RI Mediators Association

Speaking of Mediation

  • Monday, December 18, 2017 5:18 PM | Anonymous

    "Stories Mediators Tell" video of Kenneth R. Feinberg, Esq. presenting to the American Bar Association Section of Dispute Resolution: Mediation Week Conference.

    An interesting take by a nationally renowned mediator.

    https://www.americanbar.org/groups/dispute_resolution.html 


    (Direct Play of this video has since been blocked by ABA)  

         

       

     


  • Wednesday, March 01, 2017 8:00 AM | Frank Geremia

    In one of the most thoughtful articles this reader has reviewed, Attorney Kristen Sloan Maccini lays out a context for lawyers to decide on the use of a mediator to serve their client's best interests and suggests, although "mediation can be very hard work for the parties and mediator, ... it has the capacity to achieve disputing parties’ goals with a comparatively small investment of time and money". 

    The Article appeared in RI Bar Journal January/February 2017, and in it she points out that "some lawyers believe mediation is the same thing as case settlement. This is not true, although case settlement often results from successful mediation".  

    The article presents some background and recommends 4 questions that may be helpful when considering mediation on behalf of your clients:

    "1. Are you willing to work from an exploration of ultimate interests rather than entrenched positions?

    2. Are you confident of your client’s ability to articulate those interests?

    3. Can you establish a role for yourself that supports this process?

    4. Are you willing to accept that there is no single truthful or right outcome?"

    If you have considered these questions and respond mostly in the affirmative, you may wish to speak to a mediator about how he/she may be able to help you and your clients. 

    "A skilled mediator can manage the process such that parties move away from entrenched positions and become able to articulate their underlying interests, needs and priorities, and eventually, move towards a jointly acceptable resolution."

    Kristen Sloan Maccini

    If trust in a mediator is an issue for you or your client, consider that Bernard Mayer, a leader in the field on conflict resolution, believes that “mediators change the dynamic of the conflict in four ways:”   

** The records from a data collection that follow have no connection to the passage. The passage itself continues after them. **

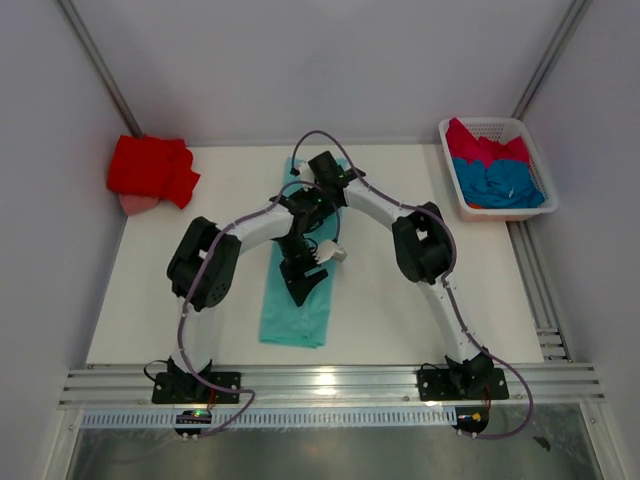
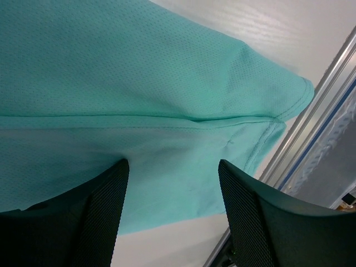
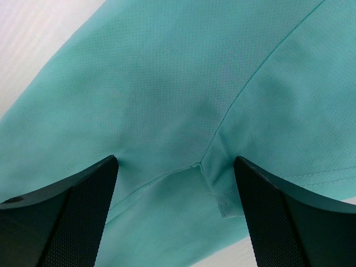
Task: Fold and stack the t-shirts
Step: Fold the tshirt
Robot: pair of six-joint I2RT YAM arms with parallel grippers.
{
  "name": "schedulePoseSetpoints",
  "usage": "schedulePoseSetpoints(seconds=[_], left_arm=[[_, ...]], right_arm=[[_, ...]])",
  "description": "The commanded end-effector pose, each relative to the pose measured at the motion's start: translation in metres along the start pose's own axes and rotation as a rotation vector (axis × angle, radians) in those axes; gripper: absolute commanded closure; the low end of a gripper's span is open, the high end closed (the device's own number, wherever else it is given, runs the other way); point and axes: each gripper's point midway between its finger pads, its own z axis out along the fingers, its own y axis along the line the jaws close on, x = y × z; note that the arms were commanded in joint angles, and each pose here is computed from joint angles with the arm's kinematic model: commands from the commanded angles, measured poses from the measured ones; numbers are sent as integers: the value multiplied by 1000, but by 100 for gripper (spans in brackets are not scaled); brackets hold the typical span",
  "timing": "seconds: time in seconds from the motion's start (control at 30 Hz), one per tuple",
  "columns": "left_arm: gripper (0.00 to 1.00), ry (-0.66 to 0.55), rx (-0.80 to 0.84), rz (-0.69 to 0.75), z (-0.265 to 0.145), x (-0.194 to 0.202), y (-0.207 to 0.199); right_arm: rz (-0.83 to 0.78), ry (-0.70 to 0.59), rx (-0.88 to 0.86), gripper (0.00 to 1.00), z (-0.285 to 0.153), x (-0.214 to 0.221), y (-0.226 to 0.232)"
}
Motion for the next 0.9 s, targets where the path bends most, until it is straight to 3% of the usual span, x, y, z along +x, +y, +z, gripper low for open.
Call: schedulePoseSetpoints(seconds=[0.0,0.23,0.87], left_arm=[[32,-91,-21,73,9,-47,11],[32,-88,-45,127,10,-80,3],[32,-120,12,124,17,-104,-26]], right_arm=[[3,73,58,11,-16,19,-8],[-6,86,71,11,-17,25,-16],[-44,43,123,11,-33,12,-24]])
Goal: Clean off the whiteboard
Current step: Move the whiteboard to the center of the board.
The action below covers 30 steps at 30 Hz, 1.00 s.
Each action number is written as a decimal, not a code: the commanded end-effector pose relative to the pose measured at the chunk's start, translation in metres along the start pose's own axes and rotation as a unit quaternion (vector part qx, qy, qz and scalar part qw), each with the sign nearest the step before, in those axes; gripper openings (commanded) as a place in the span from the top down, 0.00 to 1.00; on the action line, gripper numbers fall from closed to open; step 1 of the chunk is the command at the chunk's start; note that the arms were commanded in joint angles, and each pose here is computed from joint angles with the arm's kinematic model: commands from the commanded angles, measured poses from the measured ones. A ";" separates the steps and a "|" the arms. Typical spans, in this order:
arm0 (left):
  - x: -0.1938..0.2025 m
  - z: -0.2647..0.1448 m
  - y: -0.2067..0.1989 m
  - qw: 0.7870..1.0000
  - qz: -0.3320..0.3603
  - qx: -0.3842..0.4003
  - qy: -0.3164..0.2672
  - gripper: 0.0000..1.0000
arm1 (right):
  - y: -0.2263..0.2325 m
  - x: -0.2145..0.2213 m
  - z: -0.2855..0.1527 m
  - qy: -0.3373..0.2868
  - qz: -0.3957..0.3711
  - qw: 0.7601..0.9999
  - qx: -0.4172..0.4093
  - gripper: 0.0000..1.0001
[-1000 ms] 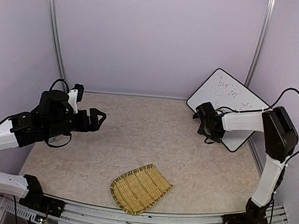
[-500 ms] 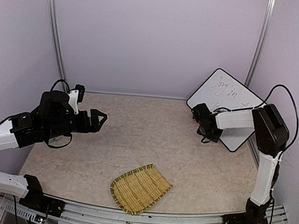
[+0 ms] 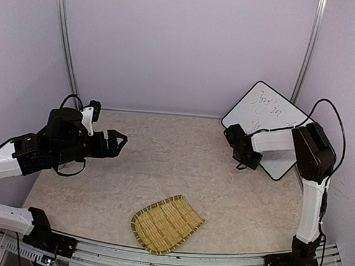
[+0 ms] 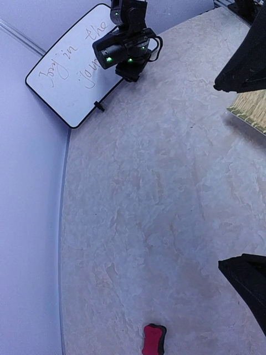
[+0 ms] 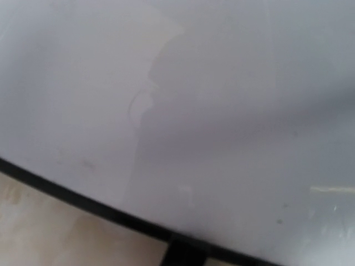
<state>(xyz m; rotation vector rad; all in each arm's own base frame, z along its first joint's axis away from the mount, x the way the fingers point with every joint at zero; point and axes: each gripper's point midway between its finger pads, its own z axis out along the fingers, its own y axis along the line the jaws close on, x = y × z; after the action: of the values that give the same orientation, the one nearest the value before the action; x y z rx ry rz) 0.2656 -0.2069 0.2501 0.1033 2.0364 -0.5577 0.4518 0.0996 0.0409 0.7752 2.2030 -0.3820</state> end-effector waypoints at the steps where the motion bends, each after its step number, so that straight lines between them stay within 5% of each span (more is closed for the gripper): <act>1: 0.004 0.002 0.001 1.000 0.008 -0.002 0.002 0.01 | -0.002 0.000 0.002 -0.009 0.014 1.000 0.023 0.42; 16: 0.013 0.002 0.007 1.000 0.016 -0.008 0.007 0.01 | -0.002 0.002 0.008 -0.014 0.035 0.998 0.045 0.58; 30: 0.018 0.003 0.009 1.000 0.016 -0.009 0.010 0.01 | 0.003 0.001 0.010 -0.013 0.029 0.998 0.046 0.85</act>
<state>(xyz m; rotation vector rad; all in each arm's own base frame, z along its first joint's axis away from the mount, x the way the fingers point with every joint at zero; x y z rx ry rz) 0.2622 -0.2027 0.2259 0.1221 2.0790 -0.5181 0.4583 0.0968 0.0389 0.8948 2.1455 -0.4276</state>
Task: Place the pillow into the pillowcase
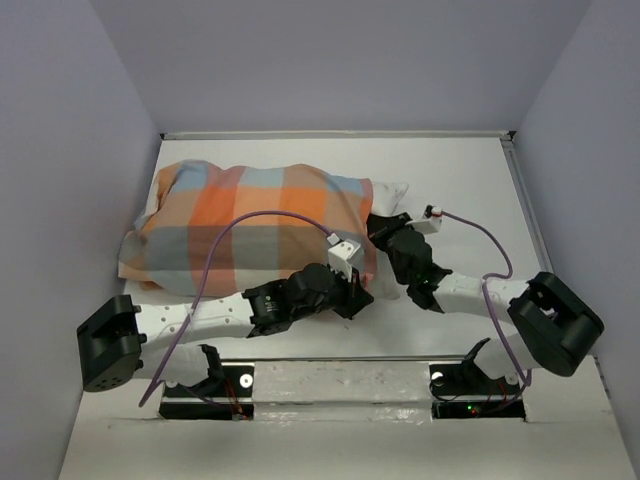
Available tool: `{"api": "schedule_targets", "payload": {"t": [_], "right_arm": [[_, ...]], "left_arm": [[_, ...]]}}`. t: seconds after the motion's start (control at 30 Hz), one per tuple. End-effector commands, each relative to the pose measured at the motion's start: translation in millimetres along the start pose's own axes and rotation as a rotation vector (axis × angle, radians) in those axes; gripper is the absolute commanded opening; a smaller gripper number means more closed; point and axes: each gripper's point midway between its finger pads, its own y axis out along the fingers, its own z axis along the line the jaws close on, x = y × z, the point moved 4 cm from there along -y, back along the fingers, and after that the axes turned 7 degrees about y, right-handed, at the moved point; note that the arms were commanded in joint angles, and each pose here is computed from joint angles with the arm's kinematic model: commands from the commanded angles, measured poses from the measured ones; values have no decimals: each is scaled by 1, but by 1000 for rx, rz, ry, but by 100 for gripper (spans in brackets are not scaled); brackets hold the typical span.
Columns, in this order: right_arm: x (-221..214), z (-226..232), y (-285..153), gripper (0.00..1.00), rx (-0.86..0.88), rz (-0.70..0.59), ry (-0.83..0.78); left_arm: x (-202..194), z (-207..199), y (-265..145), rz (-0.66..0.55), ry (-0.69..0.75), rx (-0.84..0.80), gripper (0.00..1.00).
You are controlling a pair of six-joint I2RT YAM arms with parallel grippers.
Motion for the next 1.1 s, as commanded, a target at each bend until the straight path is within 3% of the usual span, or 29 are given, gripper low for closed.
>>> {"api": "schedule_targets", "payload": {"t": [0.0, 0.03, 0.13, 0.17, 0.2, 0.3, 0.33, 0.5, 0.6, 0.7, 0.73, 0.77, 0.8, 0.83, 0.9, 0.97, 1.0, 1.03, 1.07], "right_arm": [[5, 17, -18, 0, 73, 72, 45], [1, 14, -24, 0, 75, 114, 31], [5, 15, -54, 23, 82, 237, -85], [4, 13, -60, 33, 83, 272, -119], [3, 9, -66, 60, 91, 306, -190], [5, -19, -93, 85, -15, 433, -365], [9, -20, -98, 87, -15, 438, -406], [47, -1, -109, 79, 11, 426, -639], [73, 9, -92, 60, -27, 358, -726], [97, 11, -72, 49, -81, 299, -709], [105, 8, -61, 54, -100, 261, -663], [116, -10, -43, 73, -139, 281, -604], [118, -15, -32, 80, -126, 303, -570], [117, -9, -19, 87, -31, 340, -528], [93, -31, 7, 90, -65, 456, -510], [76, -25, 19, 80, 54, 528, -488], [62, -5, 18, 70, 232, 588, -430], [42, -16, -1, 64, 315, 703, -373], [45, -5, 3, 57, 361, 668, -358]], "left_arm": [[44, -21, -6, -179, -30, -47, 0], [45, -15, -8, -189, -31, -12, 0], [44, 13, -28, -226, -35, 135, 0], [32, 24, -30, -207, -52, 171, 0], [28, 28, -33, -208, -65, 180, 0], [0, 44, -43, -180, -113, 213, 0], [-4, 48, -49, -189, -139, 224, 0], [-46, 74, -68, -188, -300, 295, 0], [-40, 72, -76, -231, -340, 271, 0], [-26, 68, -81, -256, -316, 269, 0], [-24, 69, -81, -253, -304, 280, 0], [-19, 68, -80, -253, -282, 290, 0], [-18, 69, -79, -252, -271, 302, 0], [-18, 73, -77, -247, -258, 335, 0], [-16, 77, -74, -250, -244, 378, 0], [-14, 85, -73, -258, -237, 428, 0], [-12, 94, -70, -262, -242, 454, 0], [-10, 106, -68, -272, -250, 486, 0], [-9, 104, -66, -277, -251, 473, 0]]}}
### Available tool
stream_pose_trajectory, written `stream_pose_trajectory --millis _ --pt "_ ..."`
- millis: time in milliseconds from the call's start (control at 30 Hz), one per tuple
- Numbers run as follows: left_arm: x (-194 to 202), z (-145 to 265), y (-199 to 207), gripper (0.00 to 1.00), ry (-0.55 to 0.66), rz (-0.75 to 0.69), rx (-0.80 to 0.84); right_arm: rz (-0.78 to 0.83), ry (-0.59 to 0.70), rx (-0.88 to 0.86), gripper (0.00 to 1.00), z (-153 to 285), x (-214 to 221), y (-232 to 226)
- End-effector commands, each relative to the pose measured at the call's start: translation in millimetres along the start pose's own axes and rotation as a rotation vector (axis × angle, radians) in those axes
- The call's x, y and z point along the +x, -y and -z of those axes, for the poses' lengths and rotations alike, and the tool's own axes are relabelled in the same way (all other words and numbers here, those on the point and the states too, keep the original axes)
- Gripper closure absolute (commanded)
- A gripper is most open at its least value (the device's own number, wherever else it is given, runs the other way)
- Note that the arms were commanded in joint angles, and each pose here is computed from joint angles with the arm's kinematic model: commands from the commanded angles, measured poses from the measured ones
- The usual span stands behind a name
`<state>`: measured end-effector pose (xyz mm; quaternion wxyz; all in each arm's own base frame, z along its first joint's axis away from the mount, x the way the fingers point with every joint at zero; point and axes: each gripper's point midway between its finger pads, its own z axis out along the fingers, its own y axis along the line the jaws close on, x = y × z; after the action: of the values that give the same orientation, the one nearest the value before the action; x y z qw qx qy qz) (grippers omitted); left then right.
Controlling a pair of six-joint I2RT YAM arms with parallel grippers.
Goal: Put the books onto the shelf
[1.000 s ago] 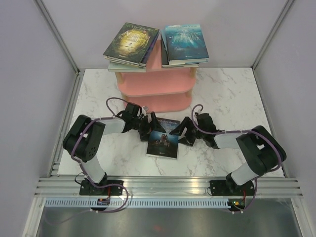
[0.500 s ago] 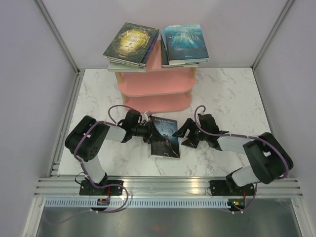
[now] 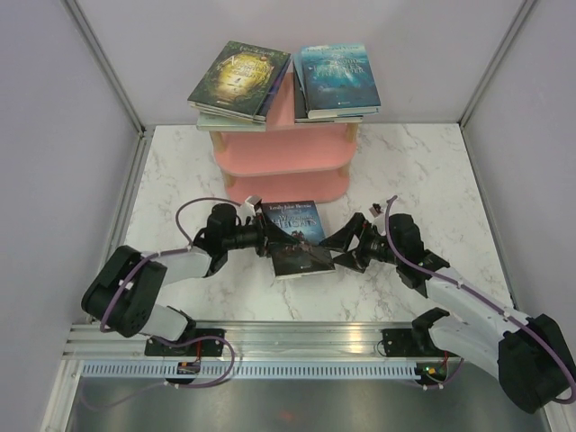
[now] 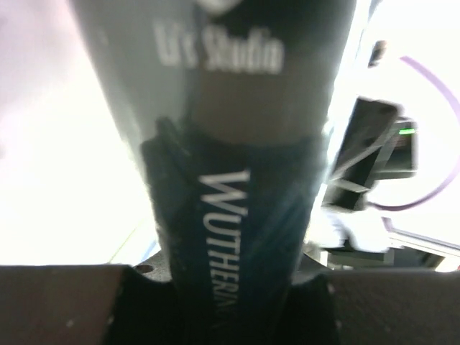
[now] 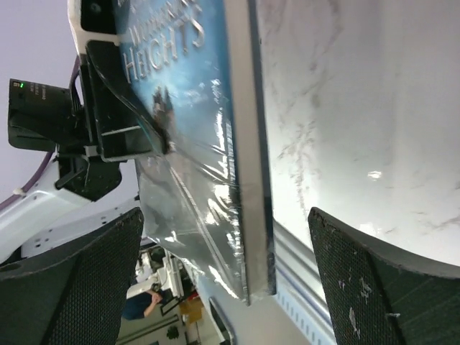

    “First, mediators bring a different structure to the conflict. People will present their cases differently in front of a third party and mediators usually set a structure for communication, giving each party time to talk.

    Second, mediators bring their commitment, vision and humanity to the interaction. Mediators have faith in mediation as a form of conflict resolution and their optimism that an agreement can be made affects the process.

    Third, mediators bring sets of skills. Since mediators deal with conflict daily, they learn skills such as reframing and analysis to identify issues and options. This often has a comforting effect on the parties involved.

    Fourth, mediators bring sets of values and ethics. This helps set a foundation that hopefully brings trust, respect and comfort to the parties and the process.”  

    The full Article is available on-line at

     "When Is Mediation a Good Choice for Your Client"

    (reprinted with permission from The RI Bar Association)

    Rhode Island Bar Journal January/February 2017

  • Monday, August 31, 2015 8:35 AM | Anonymous

    Prof. Bruce Kogan, RWU Law School, posted to his blog on 07/08/2015 - Why Mediation?
     “Why do you do this?" is a question that Prof. Kogan says he is often asked "in the midst of a contentious mediation."  

    He goes on to say "Whatever the reasons for the conflict, or the myriad of issues that may be involved – at some point in certain particularly intense mediations, the parties will turn to me and ask me why I spend my time and effort listening to their bickering with or even shouting at each other.  This is a really good question and one that I have often asked myself over my now 30 years of mediating.  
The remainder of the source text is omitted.